Facteurs de risque associés à l’apparition d’un Kaposi sous traitement antirétroviral efficace
Grâce à la mise à disposition de combinaisons de traitements antirétroviraux, l’incidence du sarcome de Kaposi a considérablement diminuée. Cependant, même après une réponse aux multithérapies antirétrovirales, il existe toujours des cas de Kaposi (Voir Protocoles 53 d’octobre 2008.) L’âge et la durée d’infection par le VIH sont souvent mis en avant pour expliquer cette persistance, sans que la question ait véritablement été approfondie. CASCADE (Concerted Action of Seroconversion to AIDS and Death in Europe ou Action concertée sur la séroconversion au sida et de la mort.) est le nom d’une action concertée regroupant 25 cohortes de personnes avec une bonne estimation de leur période de séroconversion et vivant en Europe, Australie, Canada et Afrique sub-saharienne. A partir de données recueillies dans le cadre de la collaboration CASCADE, un groupe de chercheurs franco-italo-britanniques s’est attaché à identifier les facteurs associés à cette persistance. Leurs conclusions ont été publiées dans le numéro du 2 juin 2010 du journal de l’institut national du cancer américain.

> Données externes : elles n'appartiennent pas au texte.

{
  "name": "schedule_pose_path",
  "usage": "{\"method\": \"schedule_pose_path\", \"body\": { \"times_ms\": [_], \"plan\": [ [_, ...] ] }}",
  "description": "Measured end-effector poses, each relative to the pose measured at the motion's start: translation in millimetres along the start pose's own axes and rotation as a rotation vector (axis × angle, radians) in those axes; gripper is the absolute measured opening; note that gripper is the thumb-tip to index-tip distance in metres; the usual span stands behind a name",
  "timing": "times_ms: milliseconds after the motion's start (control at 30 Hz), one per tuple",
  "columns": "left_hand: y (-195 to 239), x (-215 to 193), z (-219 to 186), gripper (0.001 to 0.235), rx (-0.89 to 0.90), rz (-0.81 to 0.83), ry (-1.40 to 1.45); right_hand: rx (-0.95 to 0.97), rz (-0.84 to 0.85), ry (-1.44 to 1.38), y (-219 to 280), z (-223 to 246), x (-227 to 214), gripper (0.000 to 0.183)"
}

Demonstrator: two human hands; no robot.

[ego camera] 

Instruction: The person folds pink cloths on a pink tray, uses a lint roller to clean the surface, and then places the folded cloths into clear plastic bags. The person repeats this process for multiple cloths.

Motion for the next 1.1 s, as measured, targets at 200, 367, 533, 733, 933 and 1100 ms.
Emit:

Dans cette étude, les chercheurs s’appuient sur les données de 9 473 hommes homosexuels dont 555 ont été diagnostiqués pour un sarcome de Kaposi entre 1986 et 2006 et 70 diagnostiqués après la mise sous traitement. C’est la première étude qui examine une association entre le risque de Kaposi et la durée de l’infection par le VIH ainsi que l’historique de l’immunosuppression. Les chercheurs concluent que c’est un niveau bas de lymphocytes CD4 dans les 6 mois précédant le diagnostic qui ressort comme associé à une augmentation de l’incidence du sarcome de Kaposi chez ces hommes sous traitement antirétroviral. Concrètement, voici ce que cela donne si l’on s’intéresse à l’incidence des sarcomes de Kaposi rapportés en fonction du nombre de CD4 et en prenant pour référence l’incidence pour un nombre supérieur ou égal à 500 cellules /mm3 : les rapports d’incidences sont de 4,11 pour entre 350 et 499 CD4, 3,55 pour entre 200 et 349 CD4 et 18,91 pour un nombre de CD4 inférieur à 200 (incidence dans le groupe considéré divisée par l’incidence dans le groupe avec un nombre de CD4 supérieur ou égal à 500).
Aucune association n’a été établie entre la durée de l’infection, le nadir de CD4 ou l’âge – à ceci près, comme le discutent les auteurs, que l’âge moyen était en dessous de la quarantaine et qu’il n’est donc pas possible d’établir un lien avec un âge plus avancé. Par ailleurs, comme les chercheurs le soulignent aussi, une des limites de l’étude est qu’aucune information n’est présentée sur l’adhérence au traitement ; enfin, autre limite : le faible nombre de cas pertinents pour la question posée (70 cas) et la durée de suivi qui est d’environ quatre ans et demi seulement.